> _Task instructions_
Output the data in full. Keep every word exact and exclude the pictures.

[[ Supplied material open ]]

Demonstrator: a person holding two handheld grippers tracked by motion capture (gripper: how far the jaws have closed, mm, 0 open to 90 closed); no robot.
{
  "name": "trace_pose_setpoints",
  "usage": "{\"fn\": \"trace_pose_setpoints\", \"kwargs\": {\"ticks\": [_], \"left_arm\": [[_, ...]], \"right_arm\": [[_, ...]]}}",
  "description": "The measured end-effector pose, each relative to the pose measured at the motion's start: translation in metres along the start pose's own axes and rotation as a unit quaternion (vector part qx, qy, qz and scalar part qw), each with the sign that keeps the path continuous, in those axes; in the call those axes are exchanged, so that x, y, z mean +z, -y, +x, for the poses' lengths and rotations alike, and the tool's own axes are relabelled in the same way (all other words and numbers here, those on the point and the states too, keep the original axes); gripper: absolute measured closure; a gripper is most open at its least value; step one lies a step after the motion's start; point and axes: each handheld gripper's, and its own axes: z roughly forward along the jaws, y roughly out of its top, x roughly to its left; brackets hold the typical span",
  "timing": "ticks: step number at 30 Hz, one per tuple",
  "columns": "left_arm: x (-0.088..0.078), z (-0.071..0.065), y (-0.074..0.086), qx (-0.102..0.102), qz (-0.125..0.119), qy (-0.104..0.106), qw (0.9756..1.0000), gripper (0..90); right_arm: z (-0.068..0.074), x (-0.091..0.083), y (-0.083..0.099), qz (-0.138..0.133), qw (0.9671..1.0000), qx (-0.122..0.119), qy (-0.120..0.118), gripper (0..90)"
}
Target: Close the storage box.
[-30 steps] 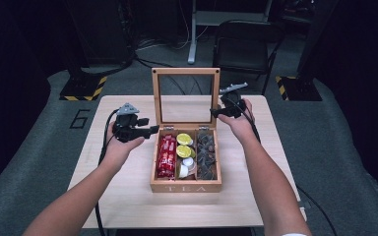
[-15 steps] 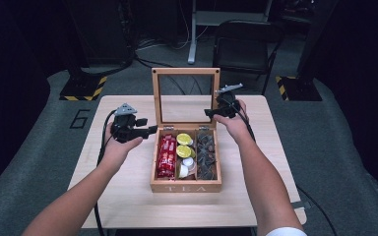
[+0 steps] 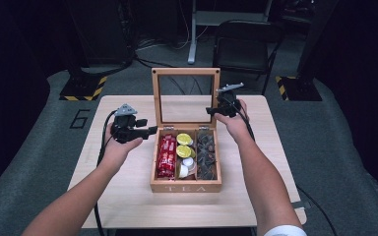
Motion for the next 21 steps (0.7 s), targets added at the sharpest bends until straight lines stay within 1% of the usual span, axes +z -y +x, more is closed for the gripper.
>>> {"fn": "trace_pose_setpoints", "kwargs": {"ticks": [1, 3, 7, 12, 15, 21], "left_arm": [[0.0, 0.0001, -0.0004, 0.002, 0.002, 0.0, 1.0, 43.1], [0.0003, -0.0006, -0.0006, 0.002, 0.002, 0.0, 1.0, 43.1], [-0.0001, -0.0002, -0.0003, 0.005, 0.005, -0.002, 1.0, 43.1], [-0.0018, 0.0017, -0.0002, 0.001, 0.001, -0.004, 1.0, 43.1], [-0.0023, 0.0018, -0.0001, 0.0, 0.0, -0.005, 1.0, 43.1], [-0.0033, 0.0031, 0.0001, 0.001, 0.004, -0.006, 1.0, 43.1]], "right_arm": [[-0.0002, 0.0003, 0.0, -0.001, 1.0, -0.003, 0.002, 47.0], [0.0013, 0.0003, -0.0004, -0.001, 0.9999, -0.001, 0.012, 50.4], [-0.0013, -0.0017, -0.0006, -0.002, 0.9998, 0.007, 0.02, 62.2], [-0.0005, -0.0022, -0.0011, 0.0, 0.9992, 0.031, 0.024, 62.8], [-0.0008, -0.0025, -0.0013, 0.0, 0.9992, 0.032, 0.024, 63.1], [0.0003, -0.0043, -0.0011, 0.0, 0.9993, 0.025, 0.027, 63.5]]}}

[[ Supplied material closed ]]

> _Solution_
Demonstrator: a person holding two handheld grippers tracked by motion capture (gripper: how far the jaws have closed, mm, 0 open to 90 closed); no robot.
{
  "name": "trace_pose_setpoints",
  "usage": "{\"fn\": \"trace_pose_setpoints\", \"kwargs\": {\"ticks\": [_], \"left_arm\": [[_, ...]], \"right_arm\": [[_, ...]]}}",
  "description": "The measured end-effector pose, each relative to the pose measured at the motion's start: translation in metres along the start pose's own axes and rotation as a unit quaternion (vector part qx, qy, qz and scalar part qw), each with the sign that keeps the path continuous, in those axes; in the call those axes are exchanged, so that x, y, z mean +z, -y, +x, for the poses' lengths and rotations alike, and the tool's own axes are relabelled in the same way (all other words and numbers here, those on the point and the states too, keep the original axes); gripper: absolute measured closure; a gripper is most open at its least value; step one lies a step after the motion's start; point and axes: each handheld gripper's, and its own axes: z roughly forward along the jaws, y roughly out of its top, x roughly to its left; brackets hold the typical span",
  "timing": "ticks: step number at 30 Hz, one per tuple",
  "columns": "left_arm: x (-0.088..0.078), z (-0.071..0.065), y (-0.074..0.086), qx (-0.102..0.102), qz (-0.125..0.119), qy (-0.104..0.106), qw (0.9756..1.0000), gripper (0..90); right_arm: z (-0.068..0.074), x (-0.091..0.083), y (-0.083..0.099), qz (-0.138..0.133), qw (0.9671..1.0000), qx (-0.122..0.119), qy (-0.120..0.118), gripper (0..90)"
}
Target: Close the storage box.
[-30 steps] 
[-15 steps] 
[+0 steps] 
Motion for the next 21 steps (0.7 s), targets added at the sharpest bends until straight lines stay within 1% of the usual span, axes +z -y +x, more is closed for the gripper.
>>> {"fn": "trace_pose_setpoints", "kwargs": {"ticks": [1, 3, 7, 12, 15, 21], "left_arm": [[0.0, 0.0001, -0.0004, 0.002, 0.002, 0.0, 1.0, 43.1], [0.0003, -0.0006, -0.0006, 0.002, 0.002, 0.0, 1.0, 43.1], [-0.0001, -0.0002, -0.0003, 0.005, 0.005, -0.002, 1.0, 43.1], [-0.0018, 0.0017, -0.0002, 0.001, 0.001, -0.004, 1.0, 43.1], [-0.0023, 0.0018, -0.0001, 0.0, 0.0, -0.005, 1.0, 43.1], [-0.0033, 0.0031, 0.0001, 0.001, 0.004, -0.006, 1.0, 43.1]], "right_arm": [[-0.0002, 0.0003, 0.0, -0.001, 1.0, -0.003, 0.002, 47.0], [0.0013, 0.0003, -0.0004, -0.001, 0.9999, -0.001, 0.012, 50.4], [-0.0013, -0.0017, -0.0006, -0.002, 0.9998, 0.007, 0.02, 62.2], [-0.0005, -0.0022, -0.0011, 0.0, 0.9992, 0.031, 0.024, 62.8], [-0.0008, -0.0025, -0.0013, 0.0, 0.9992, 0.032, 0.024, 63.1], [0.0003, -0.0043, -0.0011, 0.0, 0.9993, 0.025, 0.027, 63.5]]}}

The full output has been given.